To read TXT or CSV data in Python, use the read_table or read_CSV functions in the PANDAS module. The “or” here does not mean that each function intelligently reads data in one format. The second is that both hash numbers can read data from text files. Since the two functions are similar in function and parameter usage, the jinyi read_table function is used as an example to explain the usage of the function and the meanings of several important parameters.

Filepath_or_buffer: specifies the path where TXT or CSV files are stored.

Sep: Specifies the separator between fields in the raw data set. The default is Tab.

Header: Whether to use the first row in the original data set as the table header. By default, the first row is used as the field name.
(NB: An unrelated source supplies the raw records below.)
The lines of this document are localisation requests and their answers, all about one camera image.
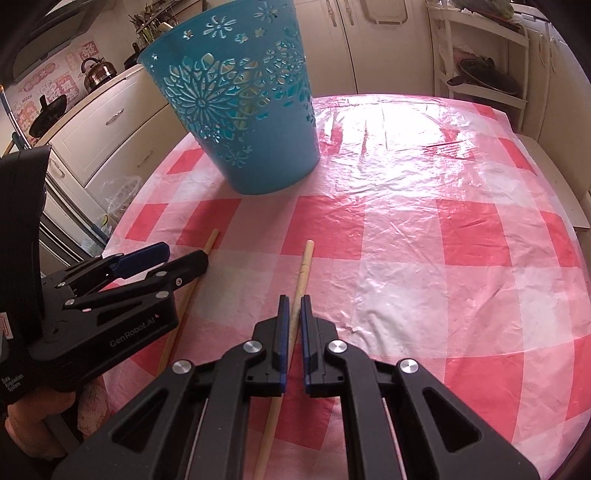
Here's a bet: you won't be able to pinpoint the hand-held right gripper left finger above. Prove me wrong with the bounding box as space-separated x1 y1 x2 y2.
51 295 291 480

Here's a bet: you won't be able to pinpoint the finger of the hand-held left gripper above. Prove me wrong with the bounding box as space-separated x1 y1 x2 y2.
57 241 171 298
64 250 210 311

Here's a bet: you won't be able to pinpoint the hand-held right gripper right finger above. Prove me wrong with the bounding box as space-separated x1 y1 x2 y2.
300 294 541 480

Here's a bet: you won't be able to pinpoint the beige wooden chopstick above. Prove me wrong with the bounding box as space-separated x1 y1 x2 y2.
156 229 219 377
252 240 315 480

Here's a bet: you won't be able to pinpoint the blue perforated plastic basket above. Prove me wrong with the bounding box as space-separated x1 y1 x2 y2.
139 0 321 195

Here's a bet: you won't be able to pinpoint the person's left hand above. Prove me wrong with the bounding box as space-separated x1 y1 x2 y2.
4 388 77 446

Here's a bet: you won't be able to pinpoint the floral bin with plastic bag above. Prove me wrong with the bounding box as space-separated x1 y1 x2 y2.
102 178 145 232

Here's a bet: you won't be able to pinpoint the stainless steel appliance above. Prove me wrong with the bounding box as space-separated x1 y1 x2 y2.
39 178 109 266

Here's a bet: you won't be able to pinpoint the red checkered plastic tablecloth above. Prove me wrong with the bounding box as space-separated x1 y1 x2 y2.
99 95 581 480

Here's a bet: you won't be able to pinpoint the cream kitchen counter cabinets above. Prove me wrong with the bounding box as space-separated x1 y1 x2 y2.
44 64 188 190

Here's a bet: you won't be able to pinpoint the black wok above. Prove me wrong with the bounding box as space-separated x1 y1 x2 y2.
28 95 70 139

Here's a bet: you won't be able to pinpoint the metal kettle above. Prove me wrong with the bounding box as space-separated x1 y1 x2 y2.
82 58 119 92

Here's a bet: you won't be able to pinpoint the kitchen utensil rack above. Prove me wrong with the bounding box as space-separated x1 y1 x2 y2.
131 13 174 43

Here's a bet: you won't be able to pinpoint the range hood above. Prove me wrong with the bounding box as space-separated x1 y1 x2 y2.
11 0 95 81

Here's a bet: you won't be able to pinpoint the white shelf rack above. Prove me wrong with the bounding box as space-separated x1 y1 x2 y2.
426 2 531 134

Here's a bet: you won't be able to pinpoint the tall cream cabinet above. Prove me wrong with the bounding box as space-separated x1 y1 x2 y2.
295 0 437 99

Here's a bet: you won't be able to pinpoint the black pan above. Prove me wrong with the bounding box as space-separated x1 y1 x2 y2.
447 58 522 96

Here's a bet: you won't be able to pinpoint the cream panelled cabinets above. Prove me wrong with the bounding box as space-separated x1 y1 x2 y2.
524 14 591 199

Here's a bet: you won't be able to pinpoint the pink wall stickers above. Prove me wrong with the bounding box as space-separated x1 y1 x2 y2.
14 39 100 125

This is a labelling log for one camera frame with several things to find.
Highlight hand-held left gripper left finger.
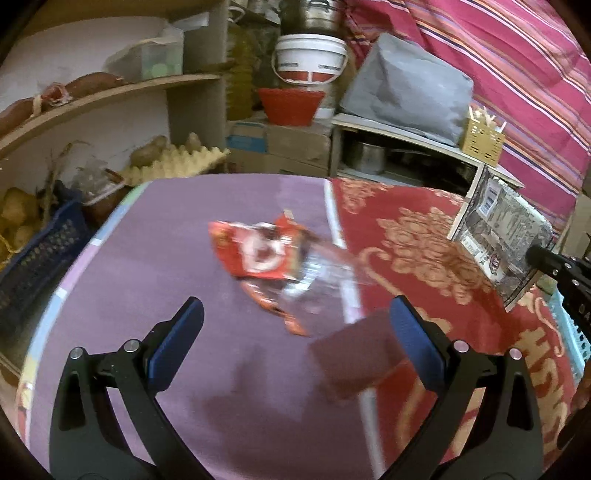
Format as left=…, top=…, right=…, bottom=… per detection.
left=48, top=296, right=205, bottom=480

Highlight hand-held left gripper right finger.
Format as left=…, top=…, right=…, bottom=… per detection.
left=389, top=296, right=546, bottom=480

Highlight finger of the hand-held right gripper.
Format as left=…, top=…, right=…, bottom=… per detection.
left=526, top=244, right=578, bottom=278

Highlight silver printed packet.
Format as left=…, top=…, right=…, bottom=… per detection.
left=447, top=173, right=557, bottom=312

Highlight light blue plastic basket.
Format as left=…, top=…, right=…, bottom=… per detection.
left=547, top=288, right=591, bottom=384

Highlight clear plastic wrapper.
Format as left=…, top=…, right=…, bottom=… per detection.
left=277, top=240, right=370, bottom=337

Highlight red snack wrapper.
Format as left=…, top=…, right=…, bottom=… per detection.
left=208, top=210, right=310, bottom=337

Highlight purple blanket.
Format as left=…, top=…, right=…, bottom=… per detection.
left=14, top=173, right=384, bottom=480

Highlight red floral blanket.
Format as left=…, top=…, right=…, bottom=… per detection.
left=330, top=178, right=583, bottom=480

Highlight yellow plastic basket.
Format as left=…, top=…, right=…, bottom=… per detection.
left=460, top=115, right=507, bottom=167

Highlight bunch of pale sticks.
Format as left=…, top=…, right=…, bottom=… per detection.
left=466, top=105, right=509, bottom=131

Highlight dark blue crate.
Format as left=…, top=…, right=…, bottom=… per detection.
left=0, top=187, right=93, bottom=324

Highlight brown basket with plastic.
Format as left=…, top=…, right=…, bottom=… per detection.
left=74, top=159, right=127, bottom=222

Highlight yellow egg tray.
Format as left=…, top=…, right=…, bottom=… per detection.
left=121, top=145, right=232, bottom=185

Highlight pink striped cloth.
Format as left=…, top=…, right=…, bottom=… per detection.
left=346, top=0, right=591, bottom=232

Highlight small steel pot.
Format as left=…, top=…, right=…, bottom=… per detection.
left=348, top=141, right=387, bottom=175

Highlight large potato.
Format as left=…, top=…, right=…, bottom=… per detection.
left=129, top=135, right=169, bottom=167

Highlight grey wooden cabinet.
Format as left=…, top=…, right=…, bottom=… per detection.
left=330, top=113, right=525, bottom=241

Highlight net bag of potatoes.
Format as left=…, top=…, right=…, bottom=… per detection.
left=0, top=187, right=44, bottom=259

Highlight dried plant stalks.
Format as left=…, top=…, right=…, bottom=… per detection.
left=44, top=141, right=90, bottom=217

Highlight teal box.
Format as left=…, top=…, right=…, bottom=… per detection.
left=226, top=121, right=269, bottom=153

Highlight wooden shelf unit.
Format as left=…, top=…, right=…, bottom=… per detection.
left=0, top=0, right=232, bottom=185

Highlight brown cardboard box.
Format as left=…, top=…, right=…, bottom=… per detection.
left=265, top=124, right=333, bottom=176

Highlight red plastic basket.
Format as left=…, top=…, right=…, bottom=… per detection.
left=257, top=88, right=326, bottom=126

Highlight sweet potato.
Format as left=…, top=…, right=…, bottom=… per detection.
left=0, top=97, right=44, bottom=134
left=65, top=71, right=130, bottom=97

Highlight yellow oil jug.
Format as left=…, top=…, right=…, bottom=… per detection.
left=226, top=7, right=259, bottom=121

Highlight clear plastic container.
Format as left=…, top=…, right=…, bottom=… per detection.
left=106, top=25, right=185, bottom=84

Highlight white plastic bucket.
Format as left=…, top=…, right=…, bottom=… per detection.
left=271, top=33, right=348, bottom=86

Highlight large steel pot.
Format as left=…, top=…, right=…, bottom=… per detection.
left=279, top=0, right=345, bottom=38
Names: If there are no fields in the original data set, you can change the parameter to add a specific header to the data box when the data is read. Index_col: Specifies columns in the original data set as the navigation index (label) of the data box.

Usecols: Specifies which variable names in the metadata set need to be read.

Dtype: When reading data, you can set a different data type for each field in the original data set.

Converters: Sets conversion functions for certain fields in a dataset in dictionary format.

Skiprows: Specifies the number of rows to skip at the beginning of the original data set when reading data.

Skipfooter: Specifies the number of rows to skip at the end of the original data set when reading data.

Nrows: Specifies the number of rows to read data.

Na_values: Specifies which feature values in the original data set are missing values.

Skip_blank_lines: Whether to skip blank lines in the original data set when reading data. Default: True.

Parse_dates: If True, attempt to parse the row index of the data box; If the argument is a list, try to resolve the corresponding date column; If the argument is a nested list, merge some columns into date columns; If the argument is a dictionary, the corresponding column (the value in the dictionary) is parsed and a new field name (the key in the dictionary) is generated.

Thousands: Specifies the thousands character in the original data set.

Comment: specifies the comment. When reading data, if the first comment is encountered, the line will be skipped.

Encoding: If the file contains Chinese characters, it is sometimes necessary to specify the character encoding.